In acute psychiatric units in general hospitals and in psychiatric hospitals the doors are locked. Restricting the patients to locked units may be unnecessary or inhumane. However, there is resistance to opening the doors. The rationale for locking the doors focuses on at least three factors.

The first is danger for the patient and the community. There is widespread fear that if the doors are unlocked, patients will leave the unit and harm themselves or others. However, this fear is often exaggerated. A vast majority of patients can take responsibility for themselves.

Acutely dangerous patients often need restriction to their rooms, medication, and occasionally restraint. As these patients improve they need space restrictions until they are fully in control. This restriction can be accomplished with individually tailored treatment plans and programs on the ward or unit.

The second factor is staff control and convenience.
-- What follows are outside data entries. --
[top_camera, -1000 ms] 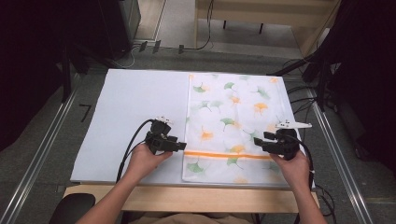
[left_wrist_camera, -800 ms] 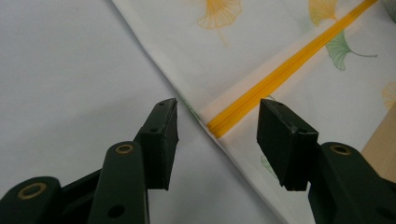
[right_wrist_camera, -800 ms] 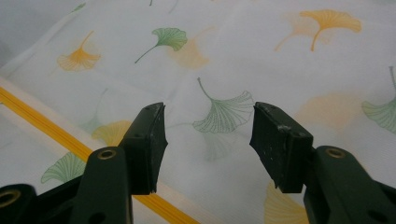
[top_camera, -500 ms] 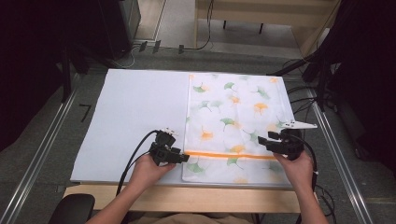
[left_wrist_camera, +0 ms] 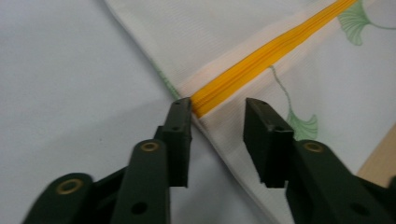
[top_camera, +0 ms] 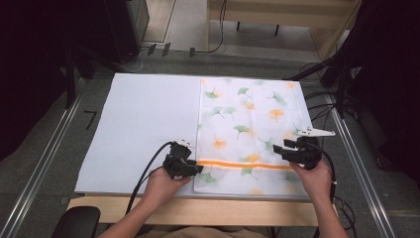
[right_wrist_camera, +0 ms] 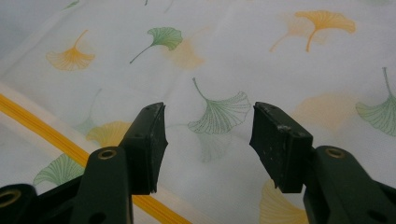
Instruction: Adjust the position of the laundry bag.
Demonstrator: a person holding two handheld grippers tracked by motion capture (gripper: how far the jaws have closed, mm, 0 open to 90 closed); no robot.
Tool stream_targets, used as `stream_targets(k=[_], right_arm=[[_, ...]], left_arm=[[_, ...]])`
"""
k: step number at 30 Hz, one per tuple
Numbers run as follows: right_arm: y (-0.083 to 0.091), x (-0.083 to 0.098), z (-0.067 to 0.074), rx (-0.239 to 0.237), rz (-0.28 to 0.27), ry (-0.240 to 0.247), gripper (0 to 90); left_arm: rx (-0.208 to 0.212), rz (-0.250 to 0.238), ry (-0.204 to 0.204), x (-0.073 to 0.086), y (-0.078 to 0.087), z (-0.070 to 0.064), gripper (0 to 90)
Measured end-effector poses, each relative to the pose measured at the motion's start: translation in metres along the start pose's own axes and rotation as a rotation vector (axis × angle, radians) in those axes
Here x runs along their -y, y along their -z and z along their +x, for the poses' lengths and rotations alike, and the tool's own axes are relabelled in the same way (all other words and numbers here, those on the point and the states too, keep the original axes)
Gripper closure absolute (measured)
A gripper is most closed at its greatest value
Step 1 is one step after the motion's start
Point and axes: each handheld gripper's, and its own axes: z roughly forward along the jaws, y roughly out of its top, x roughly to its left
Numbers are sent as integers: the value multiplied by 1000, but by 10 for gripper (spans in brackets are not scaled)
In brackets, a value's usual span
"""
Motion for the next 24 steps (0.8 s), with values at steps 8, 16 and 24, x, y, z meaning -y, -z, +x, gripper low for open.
stream_targets(k=[8,16,24], right_arm=[[0,1,-1,2,3,-2,465],[4,3,-13,35,-9,-42,510],[10,12,-45,129,-1,-129,526]], left_arm=[[10,4,2,-2,-1,7,832],[73,-11,14,-5,-4,11,888],[96,-34,24,-8,5,15,892]])
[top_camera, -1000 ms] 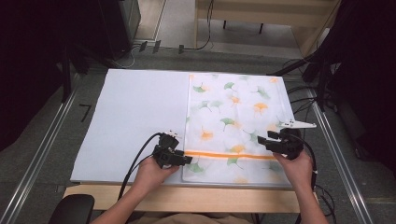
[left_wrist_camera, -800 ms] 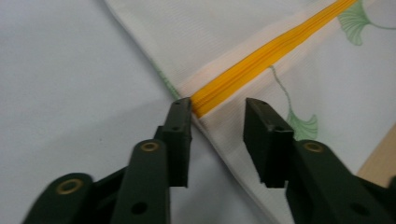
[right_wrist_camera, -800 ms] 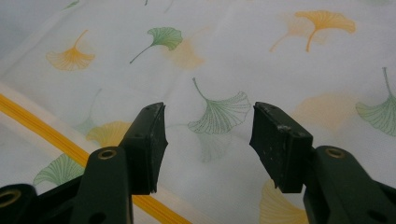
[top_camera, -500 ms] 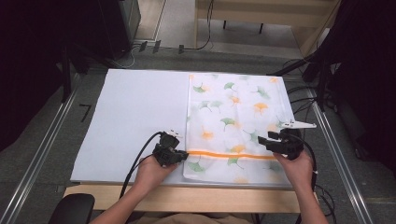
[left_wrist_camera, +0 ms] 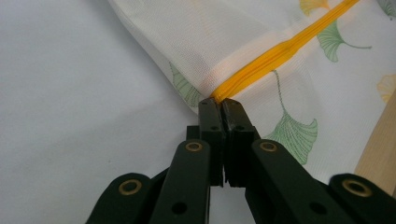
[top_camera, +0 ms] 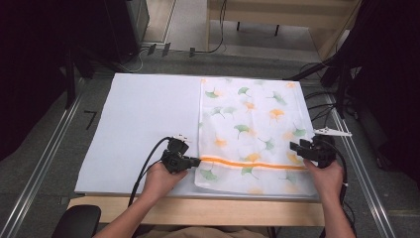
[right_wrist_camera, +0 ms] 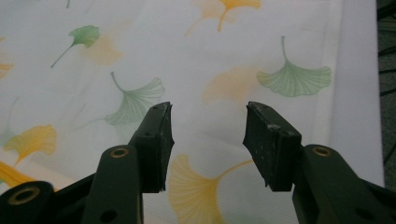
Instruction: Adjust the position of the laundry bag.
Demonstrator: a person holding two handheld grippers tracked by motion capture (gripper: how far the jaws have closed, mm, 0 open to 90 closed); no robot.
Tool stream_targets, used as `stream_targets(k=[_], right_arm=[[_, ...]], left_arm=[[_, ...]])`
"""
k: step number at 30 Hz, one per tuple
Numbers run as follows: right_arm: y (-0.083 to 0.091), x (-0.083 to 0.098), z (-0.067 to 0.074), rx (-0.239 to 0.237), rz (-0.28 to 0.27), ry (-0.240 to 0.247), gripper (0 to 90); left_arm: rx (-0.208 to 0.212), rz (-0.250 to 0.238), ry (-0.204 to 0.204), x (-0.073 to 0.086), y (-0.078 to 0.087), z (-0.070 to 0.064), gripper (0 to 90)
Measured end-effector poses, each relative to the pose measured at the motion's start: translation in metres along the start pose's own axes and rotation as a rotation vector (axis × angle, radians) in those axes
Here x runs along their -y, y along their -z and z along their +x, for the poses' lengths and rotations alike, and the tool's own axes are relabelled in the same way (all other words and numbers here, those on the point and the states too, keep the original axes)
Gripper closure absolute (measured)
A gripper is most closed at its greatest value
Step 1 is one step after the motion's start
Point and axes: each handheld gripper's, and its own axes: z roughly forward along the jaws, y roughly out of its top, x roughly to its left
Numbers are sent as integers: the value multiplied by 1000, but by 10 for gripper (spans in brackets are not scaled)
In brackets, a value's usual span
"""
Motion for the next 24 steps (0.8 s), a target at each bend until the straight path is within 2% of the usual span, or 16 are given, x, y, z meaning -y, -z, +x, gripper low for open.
stream_targets(k=[8,10,12,13,18,20,24], right_arm=[[-4,1,-15,55,3,-31,506],[-9,1,-21,58,9,-59,506],[-11,1,-22,63,9,-58,506],[-15,0,-25,86,13,-45,506],[-26,-4,-35,119,36,-62,518],[-30,-5,-36,140,47,-54,519],[-37,-5,-37,146,62,-51,520]], left_arm=[[-4,-4,14,-1,7,7,893],[-3,-7,24,0,8,9,892],[-6,5,13,0,8,10,892],[-9,4,15,1,8,9,891],[-11,9,8,2,7,9,891],[-12,14,7,2,7,9,891],[-12,9,13,3,5,10,891]])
Staff will say that they feel more secure when the doors are locked. They do not have to watch the patients quite so closely or communicate with the patients as much or as often. Also, frequently staff can remain in the nursing station. When one unlocks the doors it is sometimes necessary to assign a staff member to the entrance to have patients sign in and out, and the staff member must know which privileges are ordered. This change requires staff to spend more time with patients and provides more education for the patients. Patients can talk about themselves, their wishes, and their desires, if one takes the time to listen. When patients cannot assume responsibility, they need ward or room restriction and limits. They should receive these restrictions only after demonstrating the need.

Finally, stigma and hospitalwide resistance play a part in keeping the doors locked. Persons with mental illness are not particularly welcomed into general hospitals or communities. They are looked at with fear and sometimes disdain. This stigma means that opening the doors will require education and support. To open psychiatric units requires cultural change, just as the integration of race and sex on the wards required change. Taking the bars from windows and chains from the patients 200 years ago also required a change in attitude.

When units have been opened, few disasters have occurred and patients are less stigmatized and are better able to integrate into the community. Hospitals should open the doors on psychiatric units to provide a less restrictive environment. Results should be evaluated objectively. Shorter stays, less need for control, healthier outcomes, reintegration into the community, and less stigmatization may all occur.